§ Problem requirements
Scan the records for "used". Report each line that includes it.

§ Collection entries
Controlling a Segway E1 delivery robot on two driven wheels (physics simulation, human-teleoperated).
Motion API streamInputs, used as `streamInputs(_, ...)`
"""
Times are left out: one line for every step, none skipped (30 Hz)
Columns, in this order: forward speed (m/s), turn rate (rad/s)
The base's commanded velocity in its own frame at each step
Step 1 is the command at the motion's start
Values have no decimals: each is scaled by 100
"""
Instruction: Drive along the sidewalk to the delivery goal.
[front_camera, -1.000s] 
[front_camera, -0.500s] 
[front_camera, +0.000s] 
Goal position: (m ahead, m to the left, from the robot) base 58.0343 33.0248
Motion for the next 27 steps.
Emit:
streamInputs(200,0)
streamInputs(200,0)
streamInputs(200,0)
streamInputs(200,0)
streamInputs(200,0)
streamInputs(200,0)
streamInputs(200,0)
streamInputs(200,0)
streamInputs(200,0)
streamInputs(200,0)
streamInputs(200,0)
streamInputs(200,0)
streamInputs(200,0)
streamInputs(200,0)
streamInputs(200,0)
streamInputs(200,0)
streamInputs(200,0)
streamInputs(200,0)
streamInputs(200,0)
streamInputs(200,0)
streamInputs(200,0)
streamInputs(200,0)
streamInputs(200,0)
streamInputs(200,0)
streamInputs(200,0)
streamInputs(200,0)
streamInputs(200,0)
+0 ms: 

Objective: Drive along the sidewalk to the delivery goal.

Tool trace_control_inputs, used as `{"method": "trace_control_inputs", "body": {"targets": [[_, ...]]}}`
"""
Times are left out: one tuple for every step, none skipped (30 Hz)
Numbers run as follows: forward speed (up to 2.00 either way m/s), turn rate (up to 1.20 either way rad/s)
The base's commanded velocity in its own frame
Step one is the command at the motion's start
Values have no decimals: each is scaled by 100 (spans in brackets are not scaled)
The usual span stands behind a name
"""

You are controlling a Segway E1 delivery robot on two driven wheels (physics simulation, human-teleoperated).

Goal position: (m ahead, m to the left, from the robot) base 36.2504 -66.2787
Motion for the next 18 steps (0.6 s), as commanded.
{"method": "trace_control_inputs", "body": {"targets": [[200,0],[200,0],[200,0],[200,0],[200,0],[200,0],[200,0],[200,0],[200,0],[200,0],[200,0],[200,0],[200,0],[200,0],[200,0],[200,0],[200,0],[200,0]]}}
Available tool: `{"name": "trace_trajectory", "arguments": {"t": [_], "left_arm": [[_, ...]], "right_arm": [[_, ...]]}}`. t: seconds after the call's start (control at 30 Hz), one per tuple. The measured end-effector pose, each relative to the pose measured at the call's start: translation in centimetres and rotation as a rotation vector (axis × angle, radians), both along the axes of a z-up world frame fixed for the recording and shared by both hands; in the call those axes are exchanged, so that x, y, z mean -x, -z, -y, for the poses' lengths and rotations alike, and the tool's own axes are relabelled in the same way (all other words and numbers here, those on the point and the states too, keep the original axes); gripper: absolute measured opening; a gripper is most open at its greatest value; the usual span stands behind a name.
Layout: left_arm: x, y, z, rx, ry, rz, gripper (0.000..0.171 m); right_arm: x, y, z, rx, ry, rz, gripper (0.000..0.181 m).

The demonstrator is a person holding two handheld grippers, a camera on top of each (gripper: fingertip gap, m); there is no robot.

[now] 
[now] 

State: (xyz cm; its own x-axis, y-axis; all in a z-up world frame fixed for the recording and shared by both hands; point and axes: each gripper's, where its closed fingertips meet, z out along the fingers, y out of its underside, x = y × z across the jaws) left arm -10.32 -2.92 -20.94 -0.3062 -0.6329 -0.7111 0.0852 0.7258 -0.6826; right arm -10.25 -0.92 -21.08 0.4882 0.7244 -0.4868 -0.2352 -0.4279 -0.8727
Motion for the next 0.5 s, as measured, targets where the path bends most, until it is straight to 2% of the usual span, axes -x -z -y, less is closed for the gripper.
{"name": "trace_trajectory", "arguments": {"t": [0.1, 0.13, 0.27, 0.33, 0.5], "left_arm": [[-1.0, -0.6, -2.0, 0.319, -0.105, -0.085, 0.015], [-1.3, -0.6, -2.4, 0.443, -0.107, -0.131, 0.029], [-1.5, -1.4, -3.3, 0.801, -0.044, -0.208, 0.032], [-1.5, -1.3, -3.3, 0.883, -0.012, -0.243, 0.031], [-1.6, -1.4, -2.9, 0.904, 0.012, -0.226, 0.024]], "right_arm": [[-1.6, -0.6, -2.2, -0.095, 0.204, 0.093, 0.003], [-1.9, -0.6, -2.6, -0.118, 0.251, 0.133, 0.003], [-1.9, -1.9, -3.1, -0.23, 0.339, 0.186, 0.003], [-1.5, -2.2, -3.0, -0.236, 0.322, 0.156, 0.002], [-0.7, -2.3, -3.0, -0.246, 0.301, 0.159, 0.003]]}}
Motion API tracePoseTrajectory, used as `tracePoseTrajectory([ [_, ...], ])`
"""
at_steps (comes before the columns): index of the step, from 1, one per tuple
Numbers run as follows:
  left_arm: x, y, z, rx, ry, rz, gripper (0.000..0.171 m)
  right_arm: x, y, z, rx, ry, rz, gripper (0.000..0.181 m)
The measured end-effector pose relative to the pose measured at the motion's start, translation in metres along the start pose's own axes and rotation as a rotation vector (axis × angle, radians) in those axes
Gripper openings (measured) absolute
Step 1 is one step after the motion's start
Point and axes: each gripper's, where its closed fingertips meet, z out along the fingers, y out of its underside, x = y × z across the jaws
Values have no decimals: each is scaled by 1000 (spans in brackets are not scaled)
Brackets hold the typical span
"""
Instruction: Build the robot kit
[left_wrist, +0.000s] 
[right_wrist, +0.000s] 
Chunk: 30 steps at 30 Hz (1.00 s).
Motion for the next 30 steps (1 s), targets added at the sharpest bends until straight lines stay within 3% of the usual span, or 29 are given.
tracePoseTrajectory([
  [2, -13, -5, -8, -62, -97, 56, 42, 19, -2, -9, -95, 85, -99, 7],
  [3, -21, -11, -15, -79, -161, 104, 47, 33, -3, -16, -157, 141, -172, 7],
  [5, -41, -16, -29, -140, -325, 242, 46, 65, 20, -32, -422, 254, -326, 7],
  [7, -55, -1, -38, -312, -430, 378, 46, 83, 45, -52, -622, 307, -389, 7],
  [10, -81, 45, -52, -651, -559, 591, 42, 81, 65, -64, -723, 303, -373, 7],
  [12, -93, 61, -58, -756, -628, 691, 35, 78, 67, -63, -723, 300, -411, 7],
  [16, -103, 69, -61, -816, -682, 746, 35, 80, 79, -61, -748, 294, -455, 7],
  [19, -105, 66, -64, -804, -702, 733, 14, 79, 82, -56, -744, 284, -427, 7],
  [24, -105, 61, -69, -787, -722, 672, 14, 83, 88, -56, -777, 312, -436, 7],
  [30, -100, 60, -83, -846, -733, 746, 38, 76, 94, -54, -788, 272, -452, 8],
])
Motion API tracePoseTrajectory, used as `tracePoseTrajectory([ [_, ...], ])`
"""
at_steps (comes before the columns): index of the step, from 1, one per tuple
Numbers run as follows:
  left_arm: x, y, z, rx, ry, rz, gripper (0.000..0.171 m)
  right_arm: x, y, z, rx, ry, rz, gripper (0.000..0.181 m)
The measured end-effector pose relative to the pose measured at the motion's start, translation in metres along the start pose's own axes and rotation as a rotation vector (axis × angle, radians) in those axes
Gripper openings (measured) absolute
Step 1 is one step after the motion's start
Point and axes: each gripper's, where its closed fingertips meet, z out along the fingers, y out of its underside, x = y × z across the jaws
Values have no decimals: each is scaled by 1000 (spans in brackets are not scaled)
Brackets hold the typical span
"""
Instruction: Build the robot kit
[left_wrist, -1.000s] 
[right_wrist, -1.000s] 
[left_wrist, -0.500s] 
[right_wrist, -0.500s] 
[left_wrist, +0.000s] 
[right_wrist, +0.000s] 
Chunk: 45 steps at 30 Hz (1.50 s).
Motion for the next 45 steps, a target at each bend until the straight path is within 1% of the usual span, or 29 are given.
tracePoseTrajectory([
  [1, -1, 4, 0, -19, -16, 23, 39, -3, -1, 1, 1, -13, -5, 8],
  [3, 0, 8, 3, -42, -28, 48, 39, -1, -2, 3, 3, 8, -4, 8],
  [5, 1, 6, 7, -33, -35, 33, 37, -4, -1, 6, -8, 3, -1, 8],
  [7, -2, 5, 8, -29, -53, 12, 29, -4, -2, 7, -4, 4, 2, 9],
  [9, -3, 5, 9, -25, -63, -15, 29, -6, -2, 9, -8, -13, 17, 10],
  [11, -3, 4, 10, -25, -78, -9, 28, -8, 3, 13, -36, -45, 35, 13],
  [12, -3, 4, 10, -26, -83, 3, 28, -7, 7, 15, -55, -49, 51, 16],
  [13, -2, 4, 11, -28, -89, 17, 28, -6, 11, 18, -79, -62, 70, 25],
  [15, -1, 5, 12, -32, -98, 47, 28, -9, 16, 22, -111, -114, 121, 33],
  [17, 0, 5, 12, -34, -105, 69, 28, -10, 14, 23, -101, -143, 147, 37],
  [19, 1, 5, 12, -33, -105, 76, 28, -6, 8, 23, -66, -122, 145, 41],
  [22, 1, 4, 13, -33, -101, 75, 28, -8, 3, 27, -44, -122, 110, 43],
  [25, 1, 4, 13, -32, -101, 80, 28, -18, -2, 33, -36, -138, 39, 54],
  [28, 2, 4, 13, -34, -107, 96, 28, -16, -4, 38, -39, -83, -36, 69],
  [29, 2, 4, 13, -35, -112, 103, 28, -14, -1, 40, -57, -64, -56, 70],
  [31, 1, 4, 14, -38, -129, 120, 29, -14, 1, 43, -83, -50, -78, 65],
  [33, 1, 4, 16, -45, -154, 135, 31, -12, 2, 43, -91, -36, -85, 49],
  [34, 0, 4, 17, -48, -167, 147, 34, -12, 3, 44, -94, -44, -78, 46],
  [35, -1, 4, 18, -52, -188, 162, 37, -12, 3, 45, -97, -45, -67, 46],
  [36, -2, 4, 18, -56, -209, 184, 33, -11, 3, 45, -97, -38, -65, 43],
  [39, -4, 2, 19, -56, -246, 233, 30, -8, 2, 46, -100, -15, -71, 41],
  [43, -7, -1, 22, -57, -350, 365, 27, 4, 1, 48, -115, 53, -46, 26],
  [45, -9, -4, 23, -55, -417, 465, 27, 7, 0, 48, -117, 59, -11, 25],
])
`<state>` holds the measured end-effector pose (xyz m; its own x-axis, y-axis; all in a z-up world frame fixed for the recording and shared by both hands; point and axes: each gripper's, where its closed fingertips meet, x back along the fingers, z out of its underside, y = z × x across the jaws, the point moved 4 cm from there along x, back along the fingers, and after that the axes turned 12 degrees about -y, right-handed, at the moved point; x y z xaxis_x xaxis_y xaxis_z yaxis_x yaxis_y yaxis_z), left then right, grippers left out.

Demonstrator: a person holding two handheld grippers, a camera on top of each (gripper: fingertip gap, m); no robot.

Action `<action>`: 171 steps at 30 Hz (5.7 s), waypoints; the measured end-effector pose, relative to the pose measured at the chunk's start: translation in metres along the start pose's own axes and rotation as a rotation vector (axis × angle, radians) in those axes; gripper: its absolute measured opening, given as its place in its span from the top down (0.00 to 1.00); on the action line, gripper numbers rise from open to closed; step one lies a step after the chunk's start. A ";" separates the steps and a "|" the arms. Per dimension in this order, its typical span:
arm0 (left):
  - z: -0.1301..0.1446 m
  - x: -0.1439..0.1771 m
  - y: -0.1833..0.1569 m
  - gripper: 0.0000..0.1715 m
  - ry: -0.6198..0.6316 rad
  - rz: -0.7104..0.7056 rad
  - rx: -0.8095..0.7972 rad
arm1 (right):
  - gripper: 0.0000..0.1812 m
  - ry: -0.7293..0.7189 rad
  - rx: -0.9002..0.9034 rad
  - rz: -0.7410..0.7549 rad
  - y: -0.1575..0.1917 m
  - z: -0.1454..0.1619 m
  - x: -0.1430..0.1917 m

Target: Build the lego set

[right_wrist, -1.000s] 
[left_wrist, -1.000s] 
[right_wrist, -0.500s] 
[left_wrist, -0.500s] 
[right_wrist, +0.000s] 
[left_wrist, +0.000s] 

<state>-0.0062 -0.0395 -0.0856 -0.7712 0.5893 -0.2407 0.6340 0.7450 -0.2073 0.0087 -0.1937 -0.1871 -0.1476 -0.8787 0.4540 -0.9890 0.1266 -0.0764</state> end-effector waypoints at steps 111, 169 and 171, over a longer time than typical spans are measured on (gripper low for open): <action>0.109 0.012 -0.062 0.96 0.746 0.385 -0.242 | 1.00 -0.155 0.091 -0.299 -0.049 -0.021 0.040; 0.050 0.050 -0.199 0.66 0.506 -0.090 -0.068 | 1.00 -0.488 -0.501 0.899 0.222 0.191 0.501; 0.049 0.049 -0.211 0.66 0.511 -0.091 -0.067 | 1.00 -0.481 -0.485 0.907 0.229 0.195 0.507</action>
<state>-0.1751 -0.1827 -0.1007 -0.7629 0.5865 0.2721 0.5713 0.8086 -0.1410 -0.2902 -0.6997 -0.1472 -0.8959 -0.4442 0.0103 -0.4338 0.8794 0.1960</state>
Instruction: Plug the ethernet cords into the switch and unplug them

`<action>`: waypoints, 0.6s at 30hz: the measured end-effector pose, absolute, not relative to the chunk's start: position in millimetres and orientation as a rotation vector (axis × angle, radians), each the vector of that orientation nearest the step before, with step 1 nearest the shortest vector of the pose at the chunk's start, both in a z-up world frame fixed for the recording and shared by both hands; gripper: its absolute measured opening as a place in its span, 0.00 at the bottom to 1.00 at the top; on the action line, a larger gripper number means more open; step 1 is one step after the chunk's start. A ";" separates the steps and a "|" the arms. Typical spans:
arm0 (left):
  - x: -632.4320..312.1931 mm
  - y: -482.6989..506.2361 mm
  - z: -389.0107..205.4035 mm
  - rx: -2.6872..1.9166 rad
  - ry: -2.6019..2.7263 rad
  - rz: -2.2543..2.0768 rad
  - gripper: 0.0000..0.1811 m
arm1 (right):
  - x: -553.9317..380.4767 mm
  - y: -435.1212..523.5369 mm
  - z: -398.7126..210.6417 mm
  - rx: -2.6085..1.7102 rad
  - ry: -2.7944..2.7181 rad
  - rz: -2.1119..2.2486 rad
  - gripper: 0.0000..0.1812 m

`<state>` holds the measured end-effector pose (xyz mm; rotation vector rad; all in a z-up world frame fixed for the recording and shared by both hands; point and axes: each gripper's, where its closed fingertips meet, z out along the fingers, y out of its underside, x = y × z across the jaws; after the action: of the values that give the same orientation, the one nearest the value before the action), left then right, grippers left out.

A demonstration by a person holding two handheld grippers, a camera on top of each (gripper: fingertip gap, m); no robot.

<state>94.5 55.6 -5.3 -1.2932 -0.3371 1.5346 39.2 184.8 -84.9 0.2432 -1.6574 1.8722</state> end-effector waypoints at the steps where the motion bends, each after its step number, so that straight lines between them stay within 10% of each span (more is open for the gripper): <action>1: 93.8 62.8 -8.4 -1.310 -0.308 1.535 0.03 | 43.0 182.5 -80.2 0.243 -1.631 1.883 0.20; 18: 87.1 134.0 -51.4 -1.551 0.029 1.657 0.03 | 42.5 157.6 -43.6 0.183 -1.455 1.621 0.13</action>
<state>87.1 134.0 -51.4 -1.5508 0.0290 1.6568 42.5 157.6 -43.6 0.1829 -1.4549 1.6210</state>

§ Your response
Motion API streamInputs, used as `streamInputs(_, ...)`
Tool trace_control_inputs, used as `{"method": "trace_control_inputs", "body": {"targets": [[_, ...]]}}`
Motion API tracePoseTrajectory, used as `tracePoseTrajectory([ [_, ...], ])`
Motion API tracePoseTrajectory, used as `tracePoseTrajectory([ [_, ...], ])`

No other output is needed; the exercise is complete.